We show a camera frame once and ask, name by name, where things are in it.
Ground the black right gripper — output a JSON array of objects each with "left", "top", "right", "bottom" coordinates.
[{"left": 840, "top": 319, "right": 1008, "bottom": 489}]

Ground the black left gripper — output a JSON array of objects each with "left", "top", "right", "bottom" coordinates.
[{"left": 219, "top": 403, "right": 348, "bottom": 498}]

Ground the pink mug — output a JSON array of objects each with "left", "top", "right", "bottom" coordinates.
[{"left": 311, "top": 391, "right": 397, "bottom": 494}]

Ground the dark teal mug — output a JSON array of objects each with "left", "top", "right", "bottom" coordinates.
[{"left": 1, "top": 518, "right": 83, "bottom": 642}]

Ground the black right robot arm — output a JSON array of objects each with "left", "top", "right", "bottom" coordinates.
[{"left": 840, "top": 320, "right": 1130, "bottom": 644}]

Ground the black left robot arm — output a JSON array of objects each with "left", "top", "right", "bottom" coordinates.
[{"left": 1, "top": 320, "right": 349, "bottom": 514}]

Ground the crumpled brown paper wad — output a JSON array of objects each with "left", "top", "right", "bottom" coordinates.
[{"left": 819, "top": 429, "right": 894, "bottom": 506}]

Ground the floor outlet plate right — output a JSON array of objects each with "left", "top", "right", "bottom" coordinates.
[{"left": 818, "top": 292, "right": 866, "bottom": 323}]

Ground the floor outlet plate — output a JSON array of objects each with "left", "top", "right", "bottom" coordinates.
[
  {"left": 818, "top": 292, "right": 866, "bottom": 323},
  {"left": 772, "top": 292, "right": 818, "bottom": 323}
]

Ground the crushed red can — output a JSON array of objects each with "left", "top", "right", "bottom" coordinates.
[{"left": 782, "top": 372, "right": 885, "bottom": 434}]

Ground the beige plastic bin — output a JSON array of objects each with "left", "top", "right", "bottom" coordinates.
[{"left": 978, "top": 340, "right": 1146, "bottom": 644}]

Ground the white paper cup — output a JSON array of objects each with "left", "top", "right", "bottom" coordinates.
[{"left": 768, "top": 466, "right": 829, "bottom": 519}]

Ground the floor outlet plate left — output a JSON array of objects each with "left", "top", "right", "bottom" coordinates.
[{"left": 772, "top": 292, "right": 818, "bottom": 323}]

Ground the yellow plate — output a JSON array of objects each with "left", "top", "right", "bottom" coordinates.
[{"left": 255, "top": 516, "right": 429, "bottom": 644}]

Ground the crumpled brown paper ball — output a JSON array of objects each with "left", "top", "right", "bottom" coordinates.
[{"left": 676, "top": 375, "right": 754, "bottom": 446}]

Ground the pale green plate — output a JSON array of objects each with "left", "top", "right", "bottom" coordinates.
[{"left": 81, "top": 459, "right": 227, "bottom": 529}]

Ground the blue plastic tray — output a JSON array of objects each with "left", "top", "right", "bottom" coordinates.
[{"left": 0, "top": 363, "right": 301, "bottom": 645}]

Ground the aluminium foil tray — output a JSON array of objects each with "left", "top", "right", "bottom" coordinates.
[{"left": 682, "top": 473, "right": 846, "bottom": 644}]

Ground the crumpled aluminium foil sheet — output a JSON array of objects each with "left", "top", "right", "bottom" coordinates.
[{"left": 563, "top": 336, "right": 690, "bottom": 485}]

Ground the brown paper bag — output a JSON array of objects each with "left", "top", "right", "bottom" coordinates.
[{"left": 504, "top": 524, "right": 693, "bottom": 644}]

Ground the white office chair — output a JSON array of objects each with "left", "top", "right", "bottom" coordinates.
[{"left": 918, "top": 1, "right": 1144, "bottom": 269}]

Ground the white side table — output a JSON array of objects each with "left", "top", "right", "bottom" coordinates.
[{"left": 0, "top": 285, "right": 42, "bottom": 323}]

WHAT IS EXPECTED :: Transcribe only the trailing portion of the entries above: the line that contains "Ground the white office" and each line after it.

OUTPUT OF THE EXERCISE ::
Ground the white office chair — output a JSON array of objects each with "left", "top", "right", "bottom" coordinates.
[{"left": 918, "top": 1, "right": 1144, "bottom": 269}]

Ground the white side table — output a JSON array of objects each with "left", "top", "right", "bottom" coordinates.
[{"left": 0, "top": 285, "right": 42, "bottom": 323}]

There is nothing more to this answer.